Hooray sit diary works again!!!
School is out for me, Im so glad, now its time to get serious in college, but im scared of growing up.
I have been going crazy lately, June 3 was graduation, it was really, really...HOT we were all standing there for so long i think my brain melted...ah well it was fun, people got all hyped up, we couldnt here anything that the people were saying, it was crazy, balloons were being thrown and condoms...beach balls, and even water ballons, no one was payng any attention, but i wish i could at least here my friends speech. There was gonna be a big fight, i dont know if it ever happened but oh well. I sat next to Wes and Berto call (Eeeee!) So I got to talk to berto for like half of the time er something, it was funny, I yelled out "shut up I'm on the phone!"
Good times Good times. Moo and anel were there, i was so happy. Anel got me flowers and board shorts. And moo, well he was just there lol. We went out to eat at Chilis and then went out to shop at Fashion Bug...Next day was our churchs 40th anniversery festival. It was fun, I had a good time, talked to K-lee during the end. After that went to Les and Daisys hous to go swimming, its all to good to be true...but if only i could see someone sooner...well thats fate for ya...anyways, tomorrow Johnny is taking me out to Mooliguns (sp?) Hahaha its gona be fun I know it!
-Huwee
Listening to Spanish Caravan is a beautiful sound.
I wanna be in a band, but I'm no good.
I wish I could play the guitar better, I'm to ignorant to have someone show me.
lalalalalalalala
im really
really
really...
b-o-r-e-d
Have a nice day.
Today I woke up around 11ish, ate breakast and after that I cleaned like no tomorrow...

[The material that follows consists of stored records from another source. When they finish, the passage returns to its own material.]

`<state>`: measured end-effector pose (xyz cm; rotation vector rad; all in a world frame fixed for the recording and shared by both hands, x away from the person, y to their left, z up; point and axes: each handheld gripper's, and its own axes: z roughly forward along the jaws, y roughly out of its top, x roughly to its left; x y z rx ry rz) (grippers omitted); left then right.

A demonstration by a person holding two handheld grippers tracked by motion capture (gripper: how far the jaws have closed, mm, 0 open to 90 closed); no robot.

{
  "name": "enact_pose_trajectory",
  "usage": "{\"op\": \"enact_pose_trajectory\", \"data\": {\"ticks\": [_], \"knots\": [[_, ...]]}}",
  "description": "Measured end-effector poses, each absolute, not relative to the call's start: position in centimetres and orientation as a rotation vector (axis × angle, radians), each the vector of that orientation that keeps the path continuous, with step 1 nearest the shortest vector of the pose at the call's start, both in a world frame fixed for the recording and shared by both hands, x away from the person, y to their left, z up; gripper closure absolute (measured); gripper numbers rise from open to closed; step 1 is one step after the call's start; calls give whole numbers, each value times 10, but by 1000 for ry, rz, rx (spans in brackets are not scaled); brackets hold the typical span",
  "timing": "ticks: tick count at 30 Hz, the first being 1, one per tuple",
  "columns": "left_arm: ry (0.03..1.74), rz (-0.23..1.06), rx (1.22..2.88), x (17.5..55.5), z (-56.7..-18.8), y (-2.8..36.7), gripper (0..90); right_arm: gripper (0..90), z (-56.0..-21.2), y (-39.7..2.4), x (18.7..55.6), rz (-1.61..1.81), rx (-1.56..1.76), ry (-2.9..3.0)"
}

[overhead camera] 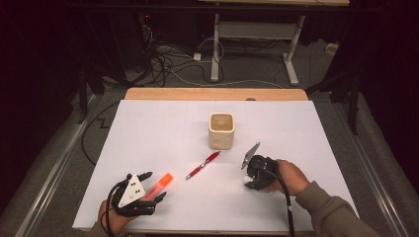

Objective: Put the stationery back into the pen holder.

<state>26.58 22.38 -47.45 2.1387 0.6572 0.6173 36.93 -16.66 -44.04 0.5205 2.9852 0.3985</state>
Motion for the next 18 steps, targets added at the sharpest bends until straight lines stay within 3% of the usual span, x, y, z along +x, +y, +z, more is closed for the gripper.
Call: {"op": "enact_pose_trajectory", "data": {"ticks": [18], "knots": [[653, 630, 2145, 266, -474, 221, 220, 657, -421, -203, 347, 974, 591, 2633]]}}
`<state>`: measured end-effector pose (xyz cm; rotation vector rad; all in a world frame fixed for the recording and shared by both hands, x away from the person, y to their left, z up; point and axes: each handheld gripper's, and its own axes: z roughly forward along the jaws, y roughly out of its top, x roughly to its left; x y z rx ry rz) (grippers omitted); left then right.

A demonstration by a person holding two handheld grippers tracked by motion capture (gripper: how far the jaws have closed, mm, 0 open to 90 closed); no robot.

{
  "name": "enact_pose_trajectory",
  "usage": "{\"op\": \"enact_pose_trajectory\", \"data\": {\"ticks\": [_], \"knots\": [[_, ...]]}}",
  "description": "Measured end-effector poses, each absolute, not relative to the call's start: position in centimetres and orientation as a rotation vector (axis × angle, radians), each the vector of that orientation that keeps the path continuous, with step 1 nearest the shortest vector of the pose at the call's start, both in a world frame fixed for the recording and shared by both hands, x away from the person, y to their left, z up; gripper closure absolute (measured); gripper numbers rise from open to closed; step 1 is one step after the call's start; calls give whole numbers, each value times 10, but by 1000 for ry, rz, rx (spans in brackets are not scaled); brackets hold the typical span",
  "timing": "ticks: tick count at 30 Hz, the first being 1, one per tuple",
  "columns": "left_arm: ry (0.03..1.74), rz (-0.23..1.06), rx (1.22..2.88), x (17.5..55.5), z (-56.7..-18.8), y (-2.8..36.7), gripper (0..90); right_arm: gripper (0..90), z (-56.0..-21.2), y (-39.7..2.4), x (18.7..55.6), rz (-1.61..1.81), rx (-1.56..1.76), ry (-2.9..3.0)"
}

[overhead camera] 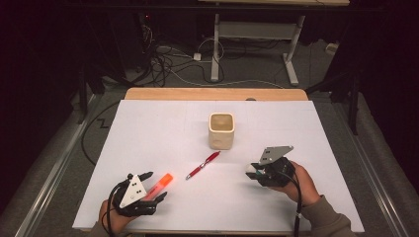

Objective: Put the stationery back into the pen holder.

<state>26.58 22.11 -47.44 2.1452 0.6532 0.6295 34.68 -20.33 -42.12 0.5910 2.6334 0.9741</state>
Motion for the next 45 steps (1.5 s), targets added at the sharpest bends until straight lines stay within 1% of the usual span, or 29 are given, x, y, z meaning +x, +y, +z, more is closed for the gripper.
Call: {"op": "enact_pose_trajectory", "data": {"ticks": [9, 19, 28, 45], "knots": [[654, 637, 2138, 266, -474, 222, 220, 657, -413, -210, 339, 1129, 567, 2497], [656, 649, 2129, 266, -473, 223, 220, 657, -409, -214, 342, 1271, 584, 2355], [660, 641, 2131, 266, -474, 222, 220, 657, -403, -213, 353, 1336, 587, 2274], [674, 633, 2125, 267, -475, 223, 209, 657, -387, -186, 384, 1443, 554, 2151]]}}
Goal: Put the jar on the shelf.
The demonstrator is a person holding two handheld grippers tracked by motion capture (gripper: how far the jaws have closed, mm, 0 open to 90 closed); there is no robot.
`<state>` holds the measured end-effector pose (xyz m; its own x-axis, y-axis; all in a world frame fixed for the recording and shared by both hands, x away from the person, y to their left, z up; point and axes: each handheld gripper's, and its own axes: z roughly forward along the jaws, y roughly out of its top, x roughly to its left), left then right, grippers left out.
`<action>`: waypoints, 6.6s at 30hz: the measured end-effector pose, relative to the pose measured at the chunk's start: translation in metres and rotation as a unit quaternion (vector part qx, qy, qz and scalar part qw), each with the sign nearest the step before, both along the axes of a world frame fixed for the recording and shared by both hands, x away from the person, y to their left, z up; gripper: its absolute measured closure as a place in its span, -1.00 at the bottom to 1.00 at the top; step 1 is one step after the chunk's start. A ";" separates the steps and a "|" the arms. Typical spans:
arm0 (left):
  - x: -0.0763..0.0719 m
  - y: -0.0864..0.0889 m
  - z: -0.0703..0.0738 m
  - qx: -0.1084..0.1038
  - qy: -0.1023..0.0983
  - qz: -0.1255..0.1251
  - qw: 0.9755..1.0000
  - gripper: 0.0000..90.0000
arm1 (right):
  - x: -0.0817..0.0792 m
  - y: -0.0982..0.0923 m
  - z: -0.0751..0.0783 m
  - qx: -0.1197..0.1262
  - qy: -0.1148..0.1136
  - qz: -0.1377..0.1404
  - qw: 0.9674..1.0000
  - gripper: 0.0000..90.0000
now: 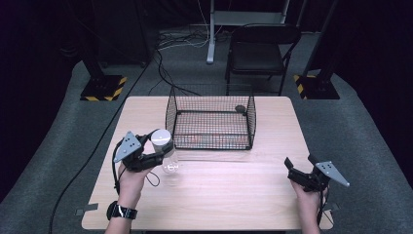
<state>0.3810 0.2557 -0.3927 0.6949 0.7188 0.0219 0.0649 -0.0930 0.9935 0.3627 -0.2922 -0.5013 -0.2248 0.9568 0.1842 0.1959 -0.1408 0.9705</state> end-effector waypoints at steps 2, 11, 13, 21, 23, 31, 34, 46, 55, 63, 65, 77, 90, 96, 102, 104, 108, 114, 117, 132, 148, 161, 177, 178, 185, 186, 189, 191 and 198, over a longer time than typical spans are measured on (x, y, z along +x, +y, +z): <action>0.000 0.001 0.006 -0.002 0.000 0.000 1.000 -0.28 | 0.000 0.000 0.000 0.001 0.000 0.000 1.000 -1.00; -0.001 0.002 0.039 0.006 -0.018 -0.005 1.000 -0.28 | 0.000 0.001 -0.001 -0.003 0.002 0.002 1.000 -1.00; -0.002 0.002 0.045 0.005 -0.021 -0.006 1.000 -0.28 | 0.000 0.001 -0.001 -0.002 0.002 0.002 1.000 -1.00; -0.001 0.000 0.061 0.004 -0.029 -0.008 1.000 -0.28 | 0.000 0.001 -0.001 -0.001 0.001 0.002 1.000 -1.00; -0.001 0.000 0.063 0.004 -0.031 -0.009 0.999 -0.28 | 0.000 0.001 -0.001 -0.001 0.001 0.002 1.000 -1.00; 0.001 -0.002 0.063 0.004 -0.027 -0.009 1.000 -0.28 | 0.000 0.000 -0.001 0.000 0.002 0.001 1.000 -1.00; 0.002 -0.002 0.064 0.001 -0.026 -0.010 1.000 -0.28 | 0.000 0.000 -0.001 0.000 0.002 0.001 1.000 -1.00; 0.013 -0.012 0.073 -0.001 -0.031 -0.011 0.999 -0.28 | 0.000 0.000 -0.001 0.001 0.001 0.001 1.000 -1.00; 0.034 -0.030 0.077 -0.003 -0.033 -0.006 0.999 -0.28 | -0.001 0.000 0.000 0.004 -0.001 0.002 1.000 -1.00; 0.057 -0.049 0.082 0.000 -0.036 0.001 0.999 -0.28 | -0.001 -0.002 0.000 0.009 -0.002 0.002 1.000 -1.00; 0.064 -0.054 0.082 -0.001 -0.034 0.002 0.999 -0.28 | -0.001 -0.002 0.000 0.011 -0.003 0.002 1.000 -1.00; 0.099 -0.073 0.082 -0.006 -0.029 0.015 0.999 -0.28 | -0.001 -0.005 -0.001 0.021 -0.003 0.001 1.000 -1.00; 0.122 -0.087 0.083 -0.010 -0.034 0.026 0.999 -0.28 | -0.001 -0.005 -0.002 0.026 -0.001 0.003 1.000 -1.00; 0.126 -0.092 0.083 -0.009 -0.038 0.028 0.999 -0.28 | -0.001 -0.006 -0.002 0.029 -0.001 0.004 1.000 -1.00; 0.128 -0.097 0.081 -0.013 -0.043 0.026 0.999 -0.28 | -0.001 -0.005 -0.002 0.028 -0.002 0.005 1.000 -1.00; 0.129 -0.098 0.079 -0.015 -0.043 0.024 0.999 -0.28 | -0.001 -0.005 -0.002 0.028 -0.001 0.005 1.000 -1.00; 0.132 -0.101 0.073 -0.017 -0.039 0.026 0.999 -0.28 | -0.001 -0.005 -0.002 0.028 -0.001 0.005 1.000 -1.00; 0.136 -0.102 0.060 -0.014 -0.029 0.032 0.999 -0.28 | -0.001 -0.005 -0.003 0.029 -0.001 0.006 1.000 -1.00; 0.138 -0.101 0.053 -0.015 -0.026 0.037 0.999 -0.28 | -0.001 -0.005 -0.002 0.029 -0.001 0.006 1.000 -1.00; 0.144 -0.102 0.015 -0.012 -0.012 0.049 0.999 -0.28 | -0.001 -0.004 -0.003 0.027 0.000 0.008 1.000 -1.00; 0.147 -0.107 -0.014 -0.011 -0.001 0.055 0.998 -0.28 | -0.001 -0.004 -0.003 0.027 0.001 0.009 1.000 -1.00; 0.147 -0.112 -0.028 -0.006 -0.002 0.056 0.998 -0.28 | 0.000 -0.004 -0.003 0.027 0.001 0.009 1.000 -1.00; 0.145 -0.116 -0.040 0.003 -0.007 0.061 0.998 -0.28 | 0.000 -0.004 -0.004 0.027 0.002 0.010 1.000 -1.00; 0.145 -0.116 -0.040 0.003 -0.007 0.061 0.998 -0.28 | 0.000 -0.004 -0.004 0.027 0.002 0.010 1.000 -1.00; 0.145 -0.116 -0.042 0.001 -0.009 0.061 0.998 -0.28 | 0.000 -0.004 -0.004 0.026 0.002 0.010 1.000 -1.00; 0.145 -0.116 -0.042 0.001 -0.009 0.061 0.998 -0.28 | 0.000 -0.004 -0.004 0.026 0.002 0.010 1.000 -1.00; 0.145 -0.117 -0.042 0.001 -0.011 0.061 0.998 -0.28 | 0.000 -0.004 -0.004 0.026 0.002 0.010 1.000 -1.00; 0.145 -0.117 -0.043 0.000 -0.009 0.062 0.998 -0.28 | 0.000 -0.004 -0.004 0.026 0.002 0.010 1.000 -1.00; 0.144 -0.116 -0.043 -0.003 -0.010 0.061 0.998 -0.28 | 0.000 -0.003 -0.004 0.025 0.002 0.012 1.000 -1.00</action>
<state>0.5248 0.1399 -0.4360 0.6017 0.7981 0.0307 0.0546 -0.0795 0.9953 0.3624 -0.2952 -0.5048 -0.2463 0.9410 0.2319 0.2029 -0.1839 0.9618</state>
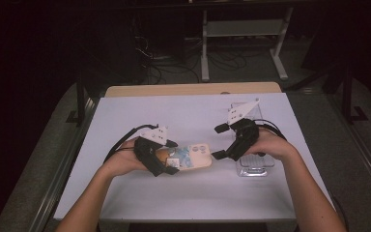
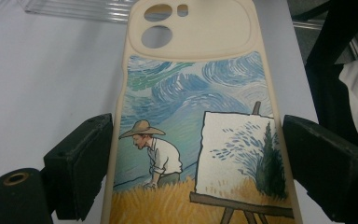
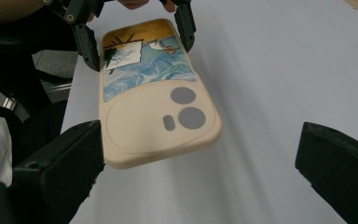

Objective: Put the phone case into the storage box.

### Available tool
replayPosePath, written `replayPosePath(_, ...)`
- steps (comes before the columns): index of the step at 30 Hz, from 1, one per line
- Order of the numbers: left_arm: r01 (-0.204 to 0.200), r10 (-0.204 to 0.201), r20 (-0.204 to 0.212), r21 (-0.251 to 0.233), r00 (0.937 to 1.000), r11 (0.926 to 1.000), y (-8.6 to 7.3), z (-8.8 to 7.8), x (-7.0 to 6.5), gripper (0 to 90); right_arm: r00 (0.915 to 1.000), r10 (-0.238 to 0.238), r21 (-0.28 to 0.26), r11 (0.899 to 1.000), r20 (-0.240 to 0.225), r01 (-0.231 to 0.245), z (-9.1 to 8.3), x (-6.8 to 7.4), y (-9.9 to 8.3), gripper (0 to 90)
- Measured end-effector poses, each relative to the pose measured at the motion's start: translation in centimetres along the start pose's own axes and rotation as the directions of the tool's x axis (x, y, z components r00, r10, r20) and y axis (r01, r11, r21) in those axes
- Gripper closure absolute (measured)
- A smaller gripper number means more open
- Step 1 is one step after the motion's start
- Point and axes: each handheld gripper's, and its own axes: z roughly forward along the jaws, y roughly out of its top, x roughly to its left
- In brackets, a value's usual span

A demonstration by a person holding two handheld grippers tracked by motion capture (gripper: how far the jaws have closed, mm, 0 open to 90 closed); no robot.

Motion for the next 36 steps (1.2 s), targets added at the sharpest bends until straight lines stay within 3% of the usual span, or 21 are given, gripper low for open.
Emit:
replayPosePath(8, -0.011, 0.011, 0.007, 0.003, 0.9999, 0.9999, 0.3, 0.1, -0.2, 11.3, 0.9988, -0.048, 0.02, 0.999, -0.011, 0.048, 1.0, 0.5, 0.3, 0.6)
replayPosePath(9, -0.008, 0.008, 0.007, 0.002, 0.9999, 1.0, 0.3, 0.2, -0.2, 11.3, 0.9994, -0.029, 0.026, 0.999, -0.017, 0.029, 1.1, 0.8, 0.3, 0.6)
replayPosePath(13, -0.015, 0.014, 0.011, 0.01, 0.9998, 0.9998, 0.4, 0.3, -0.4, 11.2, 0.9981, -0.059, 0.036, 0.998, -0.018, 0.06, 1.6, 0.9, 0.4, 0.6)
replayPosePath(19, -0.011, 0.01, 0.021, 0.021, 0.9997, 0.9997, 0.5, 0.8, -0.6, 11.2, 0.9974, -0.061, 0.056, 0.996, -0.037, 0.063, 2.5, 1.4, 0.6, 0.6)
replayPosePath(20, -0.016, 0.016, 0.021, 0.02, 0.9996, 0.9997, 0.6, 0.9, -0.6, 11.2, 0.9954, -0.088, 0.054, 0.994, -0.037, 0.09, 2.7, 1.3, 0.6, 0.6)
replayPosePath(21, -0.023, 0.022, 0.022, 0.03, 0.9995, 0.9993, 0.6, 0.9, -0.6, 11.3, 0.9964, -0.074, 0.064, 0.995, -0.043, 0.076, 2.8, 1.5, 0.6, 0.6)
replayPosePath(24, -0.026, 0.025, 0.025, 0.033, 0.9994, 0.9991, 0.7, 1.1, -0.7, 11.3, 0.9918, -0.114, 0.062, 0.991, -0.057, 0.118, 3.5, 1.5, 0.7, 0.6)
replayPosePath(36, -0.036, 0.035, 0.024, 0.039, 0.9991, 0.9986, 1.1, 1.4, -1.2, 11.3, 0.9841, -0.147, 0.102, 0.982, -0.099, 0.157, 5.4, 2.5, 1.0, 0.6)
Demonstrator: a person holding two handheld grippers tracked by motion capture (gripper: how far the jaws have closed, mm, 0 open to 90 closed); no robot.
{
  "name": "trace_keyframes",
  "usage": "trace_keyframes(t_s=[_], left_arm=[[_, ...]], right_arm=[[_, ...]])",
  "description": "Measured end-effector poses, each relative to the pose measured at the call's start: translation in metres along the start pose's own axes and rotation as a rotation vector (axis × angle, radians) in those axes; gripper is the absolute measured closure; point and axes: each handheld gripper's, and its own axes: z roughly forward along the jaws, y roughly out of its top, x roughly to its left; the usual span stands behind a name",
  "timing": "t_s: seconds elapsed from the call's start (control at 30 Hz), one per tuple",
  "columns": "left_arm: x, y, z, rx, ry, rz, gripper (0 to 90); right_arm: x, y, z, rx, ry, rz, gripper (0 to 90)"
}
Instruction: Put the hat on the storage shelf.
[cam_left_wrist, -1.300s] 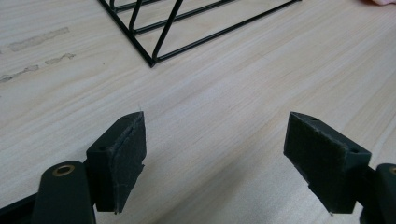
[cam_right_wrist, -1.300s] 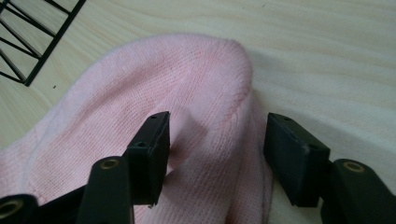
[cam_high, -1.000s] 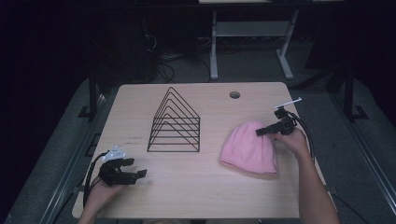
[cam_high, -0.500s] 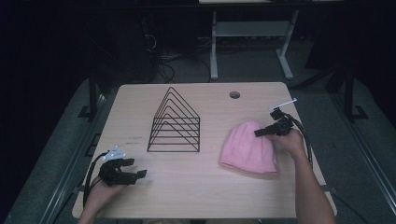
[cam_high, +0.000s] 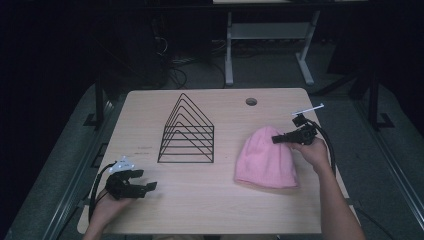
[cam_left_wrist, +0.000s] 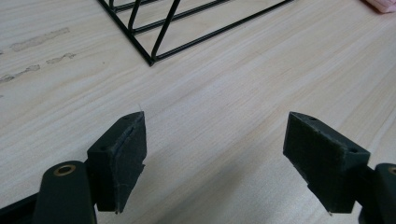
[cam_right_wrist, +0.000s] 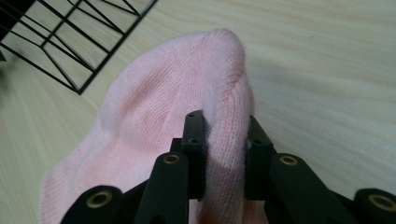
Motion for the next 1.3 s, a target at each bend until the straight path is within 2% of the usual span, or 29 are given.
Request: trace_keyframes(t_s=[0.1,0.37,0.5,0.73,1.1,1.3], left_arm=[[-0.001,-0.001,0.0,-0.008,-0.003,-0.013,21.3],[0.001,-0.002,-0.003,-0.004,-0.004,-0.012,21.3],[0.0,-0.002,-0.004,-0.015,-0.002,-0.026,21.3],[0.0,-0.003,-0.005,-0.018,-0.003,-0.026,21.3],[0.0,-0.002,-0.006,-0.018,-0.015,-0.028,21.8],[0.0,-0.001,-0.009,-0.035,-0.025,-0.035,22.2]], right_arm=[[0.005,0.001,-0.006,-0.022,0.003,-0.013,75.6],[0.019,0.006,-0.024,-0.078,0.019,-0.047,76.0],[0.028,0.009,-0.032,-0.101,0.023,-0.072,76.1],[0.045,0.017,-0.051,-0.14,0.015,-0.133,76.2],[0.053,0.022,-0.075,-0.178,-0.01,-0.162,76.3],[0.062,0.03,-0.088,-0.208,-0.021,-0.203,76.3]])
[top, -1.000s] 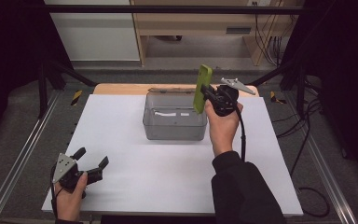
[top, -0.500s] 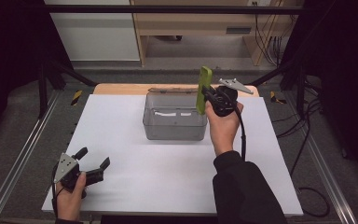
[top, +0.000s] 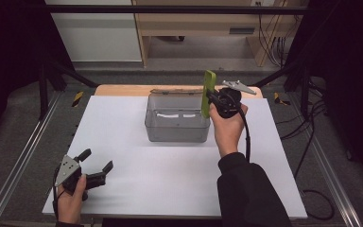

I putt away dishes, washed them, facumed the whole floor, mopped, did laundry, cleaned the bathrooms. man that bathrrom, it was so disgusting...but yeah I felt good. During all this I realized...hey, its april fools day! Hahaha, and my friends birthday. Sammy was pretty mean, he got my hopes up. while i was cleaning, he said Berto called. Hahaha I was all excitied and then I was like, oh yeah its April fools day...and he just gave me this smirk and yeah it was. Lol i felt so stupid, yeah like Berto would call me. But then he did end up calling, to bad i was still cleaning, hahahaha.{I'm glad I didnt pick up, cause I later on in the day heard he was doing a prank about him being at the hospital, i would have been able to take that and I probably would have ended up crying or like in disgust or something, LOL} I tried calling back twice. No answer. It sucked, I layed there and thought. Then just did some more stuff, before I know it, We get ready to go see Ice Age 2. First we went to go eat In N out...mm yummy, and yeah the movie was good, funny but not as funny as the first one. We went to wal mart to pick up some pet supplies, while in wal mart I was looking at all the art stuff with Izzy, the lil ol worker lady hoverd around us like hawks man, ver discriminating ya know? Hahaha so i saw these oil pastels, and i wanted to look at em so i kinda look around and tell isabel to watch my back, I was unrapping them and bam the lady swooped in and was like "Dont unwrap that please" Meh, I said okie and sorry put em back and looked around some more. The lady was like, I dont "organizing" things around And i just kept looking. Daniel came in and was asking me all different kinds of questions on whats what, cute kid. He starts looking at the sprays and shakes em around, hahaha another lady came in and got all no touchy on that and like organized em again. The anel called, she was at the show, oh how i wanted to go to facedown fest! She was like, yeah Im two steppin for you, and harder. That made me happy, I told her to punch some scene kid er something or kick em. hee hee. I moved on to another asile and Me and Izzy had already gotten the vibe that we werent wanted there, but then the lady comes to that asile to see what were are doing, man it got annoying...so we just left.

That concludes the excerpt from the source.